─── Provided entries ───
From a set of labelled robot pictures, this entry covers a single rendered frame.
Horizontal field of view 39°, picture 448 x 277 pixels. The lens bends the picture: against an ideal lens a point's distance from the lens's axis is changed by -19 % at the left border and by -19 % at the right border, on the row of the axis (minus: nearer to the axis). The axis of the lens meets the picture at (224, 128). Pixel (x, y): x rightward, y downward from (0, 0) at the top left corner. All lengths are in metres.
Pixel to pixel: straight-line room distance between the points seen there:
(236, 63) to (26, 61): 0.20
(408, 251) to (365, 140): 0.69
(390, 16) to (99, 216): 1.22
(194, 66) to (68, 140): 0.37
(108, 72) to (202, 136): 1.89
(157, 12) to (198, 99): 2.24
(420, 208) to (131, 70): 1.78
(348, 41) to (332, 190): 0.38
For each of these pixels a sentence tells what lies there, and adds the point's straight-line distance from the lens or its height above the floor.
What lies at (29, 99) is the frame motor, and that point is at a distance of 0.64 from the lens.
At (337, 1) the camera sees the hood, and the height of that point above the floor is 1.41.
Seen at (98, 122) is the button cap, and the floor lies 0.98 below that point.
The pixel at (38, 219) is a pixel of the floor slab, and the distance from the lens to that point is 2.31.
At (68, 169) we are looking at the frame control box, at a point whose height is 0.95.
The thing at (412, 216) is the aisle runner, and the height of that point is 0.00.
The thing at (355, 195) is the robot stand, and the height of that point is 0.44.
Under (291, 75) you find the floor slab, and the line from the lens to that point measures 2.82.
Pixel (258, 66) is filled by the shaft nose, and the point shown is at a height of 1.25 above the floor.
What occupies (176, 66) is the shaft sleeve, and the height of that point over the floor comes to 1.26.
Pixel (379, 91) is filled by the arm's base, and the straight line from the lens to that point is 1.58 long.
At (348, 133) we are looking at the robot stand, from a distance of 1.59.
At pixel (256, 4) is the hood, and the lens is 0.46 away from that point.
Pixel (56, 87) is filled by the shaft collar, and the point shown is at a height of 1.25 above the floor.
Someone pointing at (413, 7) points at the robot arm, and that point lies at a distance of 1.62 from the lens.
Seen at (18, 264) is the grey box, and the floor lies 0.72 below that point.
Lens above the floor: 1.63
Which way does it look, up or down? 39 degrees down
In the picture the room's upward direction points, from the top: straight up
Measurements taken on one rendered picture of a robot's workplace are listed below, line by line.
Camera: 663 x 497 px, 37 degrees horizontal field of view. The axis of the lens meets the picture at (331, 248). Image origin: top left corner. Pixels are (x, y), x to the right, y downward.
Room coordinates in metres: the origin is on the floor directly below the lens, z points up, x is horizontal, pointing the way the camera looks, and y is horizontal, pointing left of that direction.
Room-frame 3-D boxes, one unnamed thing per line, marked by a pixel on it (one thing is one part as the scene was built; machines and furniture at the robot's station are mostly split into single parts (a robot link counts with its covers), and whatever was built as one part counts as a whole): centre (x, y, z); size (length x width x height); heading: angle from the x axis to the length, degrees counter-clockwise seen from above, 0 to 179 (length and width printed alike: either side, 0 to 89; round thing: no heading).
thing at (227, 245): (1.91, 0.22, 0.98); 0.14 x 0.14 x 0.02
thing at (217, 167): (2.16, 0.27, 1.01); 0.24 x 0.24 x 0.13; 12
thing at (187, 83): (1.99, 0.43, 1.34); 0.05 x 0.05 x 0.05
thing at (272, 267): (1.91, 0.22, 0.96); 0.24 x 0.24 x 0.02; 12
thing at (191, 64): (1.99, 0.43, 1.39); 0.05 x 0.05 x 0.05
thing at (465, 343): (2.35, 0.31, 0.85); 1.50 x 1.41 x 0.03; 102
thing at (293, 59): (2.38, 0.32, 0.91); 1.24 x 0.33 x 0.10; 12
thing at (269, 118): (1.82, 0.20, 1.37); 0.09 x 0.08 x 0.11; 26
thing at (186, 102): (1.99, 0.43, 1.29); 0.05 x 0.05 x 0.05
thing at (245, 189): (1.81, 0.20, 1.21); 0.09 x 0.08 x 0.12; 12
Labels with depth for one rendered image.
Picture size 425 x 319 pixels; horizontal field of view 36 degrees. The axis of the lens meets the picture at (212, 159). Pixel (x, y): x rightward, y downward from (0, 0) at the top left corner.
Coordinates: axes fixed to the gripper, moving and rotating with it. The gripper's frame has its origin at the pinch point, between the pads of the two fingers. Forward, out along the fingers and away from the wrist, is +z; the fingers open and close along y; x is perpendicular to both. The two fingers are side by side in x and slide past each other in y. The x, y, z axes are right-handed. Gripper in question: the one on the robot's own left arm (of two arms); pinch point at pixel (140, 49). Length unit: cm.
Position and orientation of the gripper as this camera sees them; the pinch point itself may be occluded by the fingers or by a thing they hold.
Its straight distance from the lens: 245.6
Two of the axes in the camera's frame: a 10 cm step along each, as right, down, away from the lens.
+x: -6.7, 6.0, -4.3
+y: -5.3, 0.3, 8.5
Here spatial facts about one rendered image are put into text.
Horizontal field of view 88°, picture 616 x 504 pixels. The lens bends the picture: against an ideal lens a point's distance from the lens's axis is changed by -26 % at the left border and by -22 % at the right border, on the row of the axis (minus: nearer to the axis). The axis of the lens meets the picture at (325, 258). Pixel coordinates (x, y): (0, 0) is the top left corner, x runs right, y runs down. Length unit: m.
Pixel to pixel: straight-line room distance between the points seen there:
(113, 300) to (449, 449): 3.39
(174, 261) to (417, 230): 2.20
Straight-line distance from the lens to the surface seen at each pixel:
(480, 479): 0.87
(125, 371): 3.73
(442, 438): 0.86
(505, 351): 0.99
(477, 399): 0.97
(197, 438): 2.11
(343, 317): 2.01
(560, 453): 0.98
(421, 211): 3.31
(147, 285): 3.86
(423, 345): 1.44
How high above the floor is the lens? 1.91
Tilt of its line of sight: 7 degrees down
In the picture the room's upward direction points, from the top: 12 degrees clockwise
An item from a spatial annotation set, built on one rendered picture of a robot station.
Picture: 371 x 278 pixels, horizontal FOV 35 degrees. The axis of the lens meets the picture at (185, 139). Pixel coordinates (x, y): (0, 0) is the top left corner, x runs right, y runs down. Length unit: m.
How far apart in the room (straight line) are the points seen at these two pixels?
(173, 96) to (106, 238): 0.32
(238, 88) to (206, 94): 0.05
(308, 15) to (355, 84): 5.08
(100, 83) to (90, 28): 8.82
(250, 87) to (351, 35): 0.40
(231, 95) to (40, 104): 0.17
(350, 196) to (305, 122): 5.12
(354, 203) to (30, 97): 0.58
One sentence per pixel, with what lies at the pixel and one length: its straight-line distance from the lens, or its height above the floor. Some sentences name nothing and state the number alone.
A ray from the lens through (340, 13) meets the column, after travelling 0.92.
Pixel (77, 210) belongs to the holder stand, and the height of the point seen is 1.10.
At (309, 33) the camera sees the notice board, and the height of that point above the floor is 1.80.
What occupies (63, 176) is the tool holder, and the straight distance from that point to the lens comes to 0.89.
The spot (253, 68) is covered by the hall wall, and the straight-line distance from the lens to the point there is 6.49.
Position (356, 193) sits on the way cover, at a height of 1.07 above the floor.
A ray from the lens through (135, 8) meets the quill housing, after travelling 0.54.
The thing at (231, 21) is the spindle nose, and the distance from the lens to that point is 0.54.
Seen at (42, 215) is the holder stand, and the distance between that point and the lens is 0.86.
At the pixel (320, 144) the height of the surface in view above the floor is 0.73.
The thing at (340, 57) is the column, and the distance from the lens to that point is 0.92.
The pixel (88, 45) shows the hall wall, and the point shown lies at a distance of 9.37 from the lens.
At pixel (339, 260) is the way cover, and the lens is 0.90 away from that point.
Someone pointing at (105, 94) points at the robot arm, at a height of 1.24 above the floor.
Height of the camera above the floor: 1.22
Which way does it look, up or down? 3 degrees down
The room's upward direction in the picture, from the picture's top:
───
─── Provided entries ───
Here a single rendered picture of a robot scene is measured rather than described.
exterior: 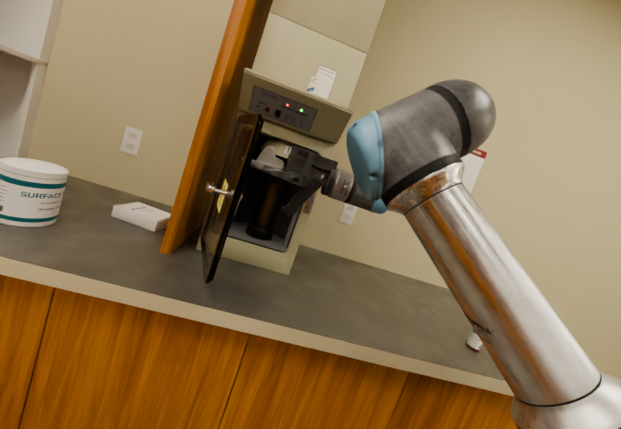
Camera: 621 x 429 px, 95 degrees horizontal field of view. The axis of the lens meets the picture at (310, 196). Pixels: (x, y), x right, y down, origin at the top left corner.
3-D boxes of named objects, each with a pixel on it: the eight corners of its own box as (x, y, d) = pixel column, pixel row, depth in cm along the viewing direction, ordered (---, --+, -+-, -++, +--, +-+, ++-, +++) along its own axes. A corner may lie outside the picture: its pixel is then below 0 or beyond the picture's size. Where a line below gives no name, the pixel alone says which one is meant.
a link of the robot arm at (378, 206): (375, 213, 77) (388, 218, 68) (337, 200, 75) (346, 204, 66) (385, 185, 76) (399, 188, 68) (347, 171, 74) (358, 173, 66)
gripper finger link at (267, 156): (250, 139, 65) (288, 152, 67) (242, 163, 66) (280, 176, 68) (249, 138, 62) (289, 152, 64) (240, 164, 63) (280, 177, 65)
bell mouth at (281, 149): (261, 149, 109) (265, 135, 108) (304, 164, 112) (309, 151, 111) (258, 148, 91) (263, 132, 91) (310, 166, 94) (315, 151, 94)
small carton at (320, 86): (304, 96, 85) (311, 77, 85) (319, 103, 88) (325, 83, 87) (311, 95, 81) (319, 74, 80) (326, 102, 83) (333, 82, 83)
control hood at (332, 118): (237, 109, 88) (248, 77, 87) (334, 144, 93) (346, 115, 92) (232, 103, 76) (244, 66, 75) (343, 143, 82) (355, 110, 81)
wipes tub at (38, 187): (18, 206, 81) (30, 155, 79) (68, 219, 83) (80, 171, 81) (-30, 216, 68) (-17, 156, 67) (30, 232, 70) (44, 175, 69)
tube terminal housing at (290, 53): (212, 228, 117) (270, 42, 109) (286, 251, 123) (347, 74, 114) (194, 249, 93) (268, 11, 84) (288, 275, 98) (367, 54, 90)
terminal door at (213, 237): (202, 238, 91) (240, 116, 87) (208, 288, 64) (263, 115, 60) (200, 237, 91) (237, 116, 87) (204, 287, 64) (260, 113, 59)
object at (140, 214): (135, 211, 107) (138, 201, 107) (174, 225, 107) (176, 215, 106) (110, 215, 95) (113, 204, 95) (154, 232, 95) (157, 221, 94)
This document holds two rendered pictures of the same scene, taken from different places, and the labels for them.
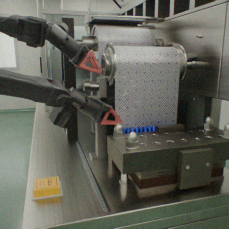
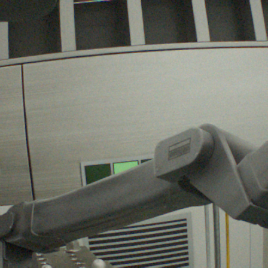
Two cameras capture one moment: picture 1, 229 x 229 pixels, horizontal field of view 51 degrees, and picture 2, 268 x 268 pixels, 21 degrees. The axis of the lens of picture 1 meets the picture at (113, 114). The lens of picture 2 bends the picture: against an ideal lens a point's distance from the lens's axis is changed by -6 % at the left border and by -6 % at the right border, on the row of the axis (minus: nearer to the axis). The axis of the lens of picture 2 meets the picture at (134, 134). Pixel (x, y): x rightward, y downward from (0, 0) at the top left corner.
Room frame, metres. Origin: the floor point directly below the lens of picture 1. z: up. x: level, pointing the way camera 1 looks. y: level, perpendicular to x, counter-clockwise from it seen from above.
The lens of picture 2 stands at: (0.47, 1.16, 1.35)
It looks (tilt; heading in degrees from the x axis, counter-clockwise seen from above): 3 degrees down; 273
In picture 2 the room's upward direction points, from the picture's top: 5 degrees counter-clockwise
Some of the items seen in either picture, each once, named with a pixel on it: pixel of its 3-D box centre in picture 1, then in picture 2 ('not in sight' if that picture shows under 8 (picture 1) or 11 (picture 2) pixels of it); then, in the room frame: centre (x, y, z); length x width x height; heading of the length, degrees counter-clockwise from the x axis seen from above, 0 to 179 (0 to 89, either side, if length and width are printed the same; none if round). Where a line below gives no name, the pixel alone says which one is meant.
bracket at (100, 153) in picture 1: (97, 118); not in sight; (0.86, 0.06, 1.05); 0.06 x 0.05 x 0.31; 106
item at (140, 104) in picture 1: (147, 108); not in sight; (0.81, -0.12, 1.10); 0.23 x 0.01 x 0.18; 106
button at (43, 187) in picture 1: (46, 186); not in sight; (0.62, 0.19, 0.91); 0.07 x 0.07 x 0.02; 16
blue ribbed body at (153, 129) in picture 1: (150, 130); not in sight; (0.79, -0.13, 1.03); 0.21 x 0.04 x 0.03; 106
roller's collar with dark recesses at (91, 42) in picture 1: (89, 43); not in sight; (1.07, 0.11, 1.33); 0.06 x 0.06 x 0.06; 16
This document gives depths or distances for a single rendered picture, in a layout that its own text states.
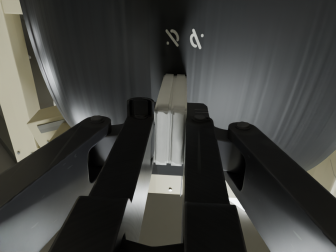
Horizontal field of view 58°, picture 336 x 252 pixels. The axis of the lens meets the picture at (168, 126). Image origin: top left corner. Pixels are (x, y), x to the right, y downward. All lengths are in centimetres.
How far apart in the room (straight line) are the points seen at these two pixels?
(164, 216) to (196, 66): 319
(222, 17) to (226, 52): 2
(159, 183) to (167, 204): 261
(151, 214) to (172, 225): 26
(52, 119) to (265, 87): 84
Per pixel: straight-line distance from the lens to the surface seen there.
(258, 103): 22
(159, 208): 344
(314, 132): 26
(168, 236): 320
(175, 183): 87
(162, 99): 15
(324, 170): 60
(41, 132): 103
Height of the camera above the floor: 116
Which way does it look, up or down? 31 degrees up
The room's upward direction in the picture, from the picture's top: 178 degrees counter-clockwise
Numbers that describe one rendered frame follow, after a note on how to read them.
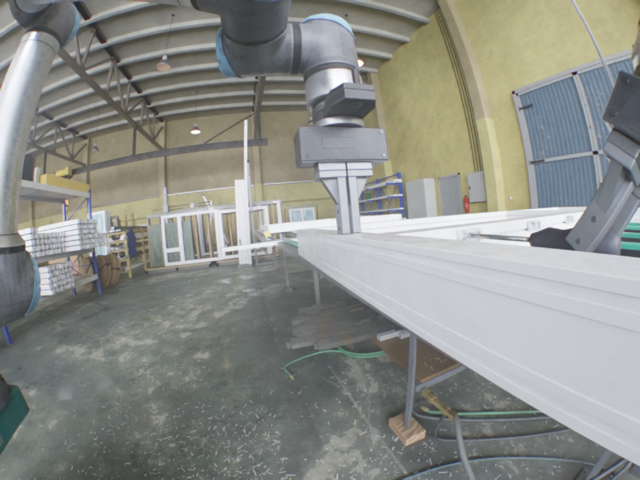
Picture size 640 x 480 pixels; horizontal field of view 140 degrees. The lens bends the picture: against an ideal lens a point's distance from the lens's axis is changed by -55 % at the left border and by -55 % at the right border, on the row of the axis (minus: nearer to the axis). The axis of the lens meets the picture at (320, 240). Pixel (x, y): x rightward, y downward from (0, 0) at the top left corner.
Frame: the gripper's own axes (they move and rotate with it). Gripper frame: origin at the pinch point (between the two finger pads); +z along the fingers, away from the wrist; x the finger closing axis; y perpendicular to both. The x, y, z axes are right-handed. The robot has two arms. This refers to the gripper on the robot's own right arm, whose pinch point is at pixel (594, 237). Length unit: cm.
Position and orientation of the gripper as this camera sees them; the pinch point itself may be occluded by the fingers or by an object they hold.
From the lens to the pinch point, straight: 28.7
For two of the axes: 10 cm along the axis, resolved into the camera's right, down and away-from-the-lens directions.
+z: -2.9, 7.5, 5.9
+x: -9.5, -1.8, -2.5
───
─── Provided entries ───
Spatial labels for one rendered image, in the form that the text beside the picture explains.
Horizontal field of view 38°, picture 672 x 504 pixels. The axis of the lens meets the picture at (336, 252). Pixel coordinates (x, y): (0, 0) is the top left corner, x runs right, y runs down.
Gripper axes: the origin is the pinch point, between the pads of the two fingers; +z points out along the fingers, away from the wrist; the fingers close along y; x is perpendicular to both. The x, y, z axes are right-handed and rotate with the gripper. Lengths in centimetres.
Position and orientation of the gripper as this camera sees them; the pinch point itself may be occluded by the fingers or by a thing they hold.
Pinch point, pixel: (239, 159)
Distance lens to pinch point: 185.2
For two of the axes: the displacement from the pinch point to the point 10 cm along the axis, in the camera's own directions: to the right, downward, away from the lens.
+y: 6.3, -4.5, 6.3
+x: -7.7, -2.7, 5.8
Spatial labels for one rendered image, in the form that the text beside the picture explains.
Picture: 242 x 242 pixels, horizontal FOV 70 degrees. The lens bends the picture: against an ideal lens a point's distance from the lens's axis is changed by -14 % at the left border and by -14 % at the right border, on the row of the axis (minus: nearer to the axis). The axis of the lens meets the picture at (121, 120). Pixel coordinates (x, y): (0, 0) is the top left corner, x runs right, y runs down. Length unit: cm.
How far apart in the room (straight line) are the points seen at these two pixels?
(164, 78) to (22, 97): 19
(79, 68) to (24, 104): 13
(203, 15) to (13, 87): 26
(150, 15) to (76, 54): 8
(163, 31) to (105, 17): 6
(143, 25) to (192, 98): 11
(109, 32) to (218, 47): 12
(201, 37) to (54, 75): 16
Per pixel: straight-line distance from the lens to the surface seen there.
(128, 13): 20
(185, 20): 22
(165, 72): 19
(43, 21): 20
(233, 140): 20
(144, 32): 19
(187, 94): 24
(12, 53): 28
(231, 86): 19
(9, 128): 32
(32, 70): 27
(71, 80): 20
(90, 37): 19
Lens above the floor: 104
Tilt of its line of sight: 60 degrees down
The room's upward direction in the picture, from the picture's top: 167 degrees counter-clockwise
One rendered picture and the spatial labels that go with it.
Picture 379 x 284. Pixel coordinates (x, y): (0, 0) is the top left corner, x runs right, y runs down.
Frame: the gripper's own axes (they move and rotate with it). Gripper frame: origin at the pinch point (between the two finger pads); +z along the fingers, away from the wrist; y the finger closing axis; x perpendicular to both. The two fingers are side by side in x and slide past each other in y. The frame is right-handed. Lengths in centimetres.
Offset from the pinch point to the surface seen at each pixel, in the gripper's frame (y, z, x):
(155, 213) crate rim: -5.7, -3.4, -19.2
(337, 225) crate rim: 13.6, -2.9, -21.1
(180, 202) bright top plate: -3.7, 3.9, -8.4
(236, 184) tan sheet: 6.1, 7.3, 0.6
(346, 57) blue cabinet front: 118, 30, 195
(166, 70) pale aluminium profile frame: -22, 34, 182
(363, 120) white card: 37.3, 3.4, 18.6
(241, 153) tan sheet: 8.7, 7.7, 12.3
───
> _Task prompt_
How many lines of these records include the word "nose"? Only the number should be written.

> _Written response_
2